┌──

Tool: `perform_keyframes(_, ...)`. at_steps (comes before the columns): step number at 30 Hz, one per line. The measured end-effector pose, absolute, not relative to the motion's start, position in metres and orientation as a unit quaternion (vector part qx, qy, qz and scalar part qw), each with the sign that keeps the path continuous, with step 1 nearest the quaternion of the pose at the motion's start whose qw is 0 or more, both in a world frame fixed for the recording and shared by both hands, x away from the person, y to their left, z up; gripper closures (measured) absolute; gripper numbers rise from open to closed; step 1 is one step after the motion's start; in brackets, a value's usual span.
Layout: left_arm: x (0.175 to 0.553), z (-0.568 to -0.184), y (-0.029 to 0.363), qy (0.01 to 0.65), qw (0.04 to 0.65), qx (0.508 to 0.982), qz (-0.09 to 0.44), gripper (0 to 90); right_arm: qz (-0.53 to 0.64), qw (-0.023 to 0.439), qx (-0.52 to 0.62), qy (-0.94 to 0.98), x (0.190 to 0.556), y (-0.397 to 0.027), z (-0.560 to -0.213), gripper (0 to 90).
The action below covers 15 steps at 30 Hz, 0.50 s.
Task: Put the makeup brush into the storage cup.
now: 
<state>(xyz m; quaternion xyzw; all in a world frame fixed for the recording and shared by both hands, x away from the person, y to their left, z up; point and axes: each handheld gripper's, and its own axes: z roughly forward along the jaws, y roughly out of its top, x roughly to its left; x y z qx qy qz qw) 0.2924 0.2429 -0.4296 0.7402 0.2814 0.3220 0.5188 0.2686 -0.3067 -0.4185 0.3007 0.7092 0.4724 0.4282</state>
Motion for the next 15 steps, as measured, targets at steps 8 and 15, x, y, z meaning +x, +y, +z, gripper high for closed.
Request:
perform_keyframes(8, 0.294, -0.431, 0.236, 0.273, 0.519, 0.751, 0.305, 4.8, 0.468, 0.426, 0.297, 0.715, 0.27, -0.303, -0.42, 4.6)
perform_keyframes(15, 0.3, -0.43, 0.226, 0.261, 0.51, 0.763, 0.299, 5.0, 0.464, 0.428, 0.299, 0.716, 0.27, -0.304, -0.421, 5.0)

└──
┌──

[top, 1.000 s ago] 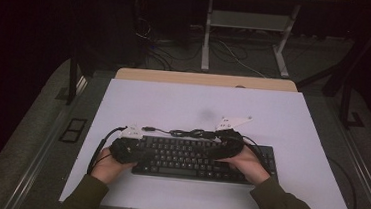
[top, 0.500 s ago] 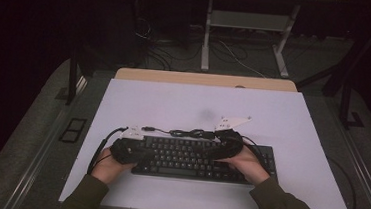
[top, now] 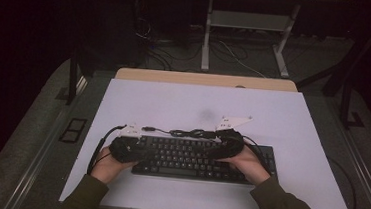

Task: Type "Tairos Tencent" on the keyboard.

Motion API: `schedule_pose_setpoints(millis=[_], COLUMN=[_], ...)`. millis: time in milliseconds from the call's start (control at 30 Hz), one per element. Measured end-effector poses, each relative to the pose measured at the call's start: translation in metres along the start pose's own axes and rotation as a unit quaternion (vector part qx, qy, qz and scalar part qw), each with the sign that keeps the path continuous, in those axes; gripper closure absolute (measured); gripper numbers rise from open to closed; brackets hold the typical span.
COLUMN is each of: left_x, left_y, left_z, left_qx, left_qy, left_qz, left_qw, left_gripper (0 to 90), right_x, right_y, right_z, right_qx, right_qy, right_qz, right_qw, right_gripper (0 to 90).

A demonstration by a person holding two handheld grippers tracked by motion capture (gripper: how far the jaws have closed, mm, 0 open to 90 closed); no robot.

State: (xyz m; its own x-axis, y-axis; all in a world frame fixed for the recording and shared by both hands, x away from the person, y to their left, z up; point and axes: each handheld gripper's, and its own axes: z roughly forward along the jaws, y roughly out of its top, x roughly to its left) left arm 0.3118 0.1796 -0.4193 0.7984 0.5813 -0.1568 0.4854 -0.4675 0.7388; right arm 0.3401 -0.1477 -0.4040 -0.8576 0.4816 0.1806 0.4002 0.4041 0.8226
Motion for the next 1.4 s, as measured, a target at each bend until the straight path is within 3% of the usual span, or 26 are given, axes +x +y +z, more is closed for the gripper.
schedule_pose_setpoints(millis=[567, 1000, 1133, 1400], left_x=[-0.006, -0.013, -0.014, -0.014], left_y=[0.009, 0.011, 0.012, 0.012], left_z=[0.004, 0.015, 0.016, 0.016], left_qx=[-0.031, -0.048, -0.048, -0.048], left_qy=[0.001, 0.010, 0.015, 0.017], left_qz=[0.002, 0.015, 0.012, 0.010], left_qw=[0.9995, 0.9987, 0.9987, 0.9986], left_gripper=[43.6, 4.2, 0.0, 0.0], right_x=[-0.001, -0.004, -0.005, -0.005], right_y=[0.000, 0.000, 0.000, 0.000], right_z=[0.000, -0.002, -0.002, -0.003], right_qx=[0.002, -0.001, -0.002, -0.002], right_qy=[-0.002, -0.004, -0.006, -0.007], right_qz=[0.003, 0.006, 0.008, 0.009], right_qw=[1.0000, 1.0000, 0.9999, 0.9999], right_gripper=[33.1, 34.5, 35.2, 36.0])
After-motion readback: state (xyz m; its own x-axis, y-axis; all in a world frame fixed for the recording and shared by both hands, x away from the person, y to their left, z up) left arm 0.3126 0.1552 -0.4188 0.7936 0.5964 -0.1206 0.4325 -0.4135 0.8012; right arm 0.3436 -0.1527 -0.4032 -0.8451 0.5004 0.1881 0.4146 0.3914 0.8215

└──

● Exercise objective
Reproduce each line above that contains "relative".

● Solution for this exercise
Tool: `perform_keyframes(_, ...)`. at_steps (comes before the columns): step number at 30 Hz, one per line. The measured end-effector pose, absolute, not relative to the motion's start, position in metres and orientation as a unit quaternion (vector part qx, qy, qz and scalar part qw), each with the sign that keeps the path continuous, with step 1 nearest the quaternion of the pose at the motion's start whose qw is 0 or more, both in a world frame fixed for the recording and shared by both hands, x away from the person, y to their left, z up; gripper closures (measured) absolute; gripper numbers rise from open to closed; step 1 is one step after the motion's start; in brackets, a value's usual span.
Motion API: `schedule_pose_setpoints(millis=[_], COLUMN=[_], ...)`. millis: time in milliseconds from the call's start (control at 30 Hz), one per element. Measured end-effector poses, each relative to the pose measured at the call's start: translation in metres along the start pose's own axes and rotation as a unit quaternion (vector part qx, qy, qz and scalar part qw), each with the sign that keeps the path continuous, in those axes; gripper closure absolute (measured); gripper numbers rise from open to closed; brackets hold the typical span.

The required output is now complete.